* [WHAT IS REQUIRED]: Copy exactly the stretch of lines from the one holding "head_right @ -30" through the last line of the data below, inclusive. Leave out pictures.

* [RECORDED INFORMATION]:
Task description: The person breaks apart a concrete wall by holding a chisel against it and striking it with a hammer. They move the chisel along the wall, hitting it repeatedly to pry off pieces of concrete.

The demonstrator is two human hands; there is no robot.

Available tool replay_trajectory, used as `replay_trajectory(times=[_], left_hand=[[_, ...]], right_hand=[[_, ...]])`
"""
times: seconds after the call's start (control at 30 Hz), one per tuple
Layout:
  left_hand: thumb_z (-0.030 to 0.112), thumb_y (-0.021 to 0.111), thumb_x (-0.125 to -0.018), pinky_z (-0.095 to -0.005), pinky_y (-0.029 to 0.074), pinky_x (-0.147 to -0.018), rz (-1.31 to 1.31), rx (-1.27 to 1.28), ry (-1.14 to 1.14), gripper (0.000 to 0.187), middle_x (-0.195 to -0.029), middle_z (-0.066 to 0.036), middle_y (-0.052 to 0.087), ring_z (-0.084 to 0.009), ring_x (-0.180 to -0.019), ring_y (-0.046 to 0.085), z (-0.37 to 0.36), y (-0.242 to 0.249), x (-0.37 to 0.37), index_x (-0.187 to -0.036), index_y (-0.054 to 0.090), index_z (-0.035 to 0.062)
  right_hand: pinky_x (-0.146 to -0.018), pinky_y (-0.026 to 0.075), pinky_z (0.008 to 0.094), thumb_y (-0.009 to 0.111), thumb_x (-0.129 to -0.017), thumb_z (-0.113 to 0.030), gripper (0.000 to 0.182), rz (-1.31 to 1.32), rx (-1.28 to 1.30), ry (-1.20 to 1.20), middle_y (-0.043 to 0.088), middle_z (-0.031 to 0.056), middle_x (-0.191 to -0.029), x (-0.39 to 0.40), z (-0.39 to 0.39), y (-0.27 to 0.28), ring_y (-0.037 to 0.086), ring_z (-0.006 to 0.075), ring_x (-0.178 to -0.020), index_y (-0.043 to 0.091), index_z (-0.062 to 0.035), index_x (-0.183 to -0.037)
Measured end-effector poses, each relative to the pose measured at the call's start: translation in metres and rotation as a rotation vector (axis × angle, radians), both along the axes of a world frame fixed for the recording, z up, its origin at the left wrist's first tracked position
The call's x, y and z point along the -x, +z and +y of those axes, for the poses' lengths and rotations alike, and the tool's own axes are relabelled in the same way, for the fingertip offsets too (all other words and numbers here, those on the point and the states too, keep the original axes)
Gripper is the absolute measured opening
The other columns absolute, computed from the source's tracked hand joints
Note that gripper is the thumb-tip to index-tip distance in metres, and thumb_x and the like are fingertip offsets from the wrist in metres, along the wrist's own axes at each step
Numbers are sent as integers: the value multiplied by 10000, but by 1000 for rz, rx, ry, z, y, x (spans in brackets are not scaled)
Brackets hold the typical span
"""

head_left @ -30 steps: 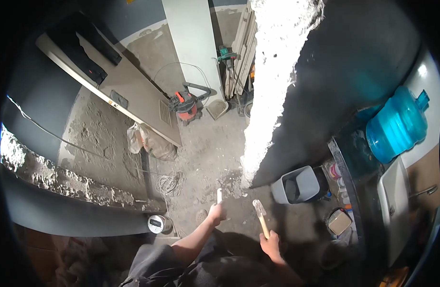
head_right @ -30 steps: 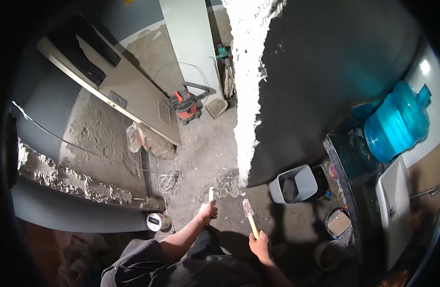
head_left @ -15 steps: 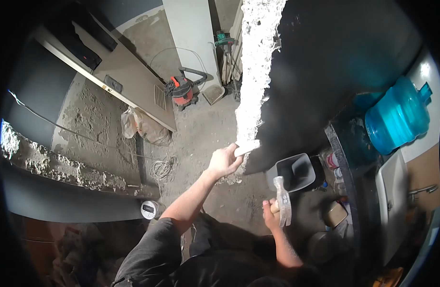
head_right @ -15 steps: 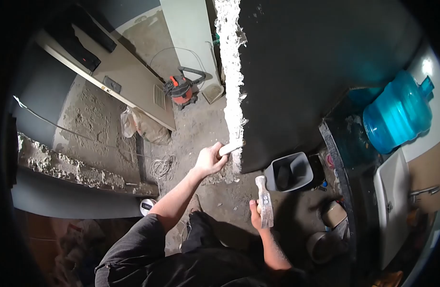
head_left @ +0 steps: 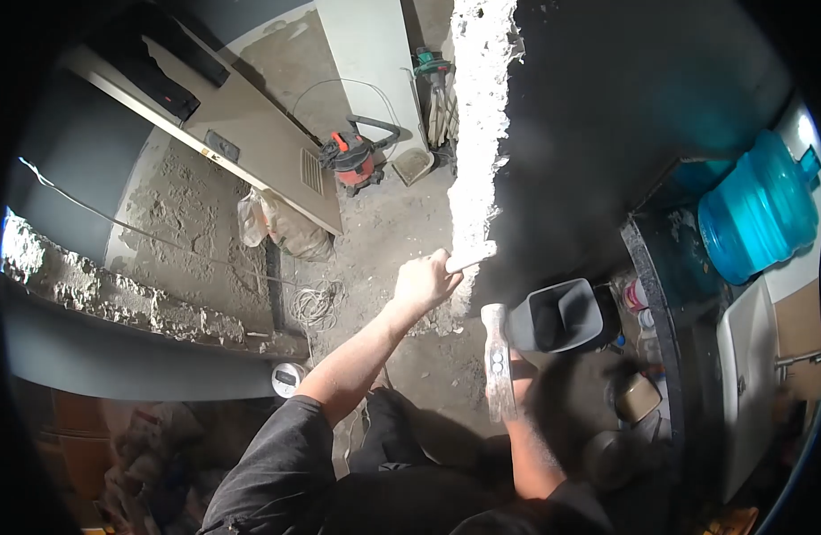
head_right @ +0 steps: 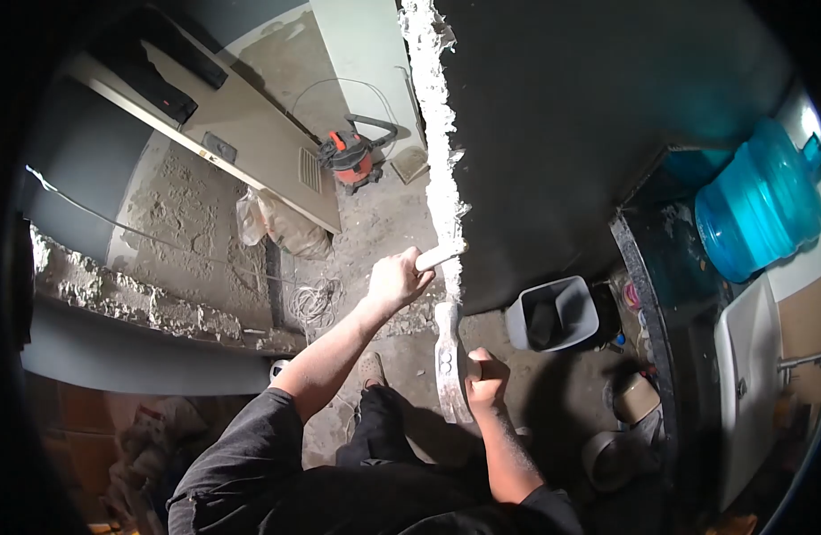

* [EXERCISE RESULT]:
head_right @ -30 steps: 
head_left @ -15 steps: 
head_right @ -15 steps: 
head_left @ +0 steps: 
head_right @ +0 steps: 

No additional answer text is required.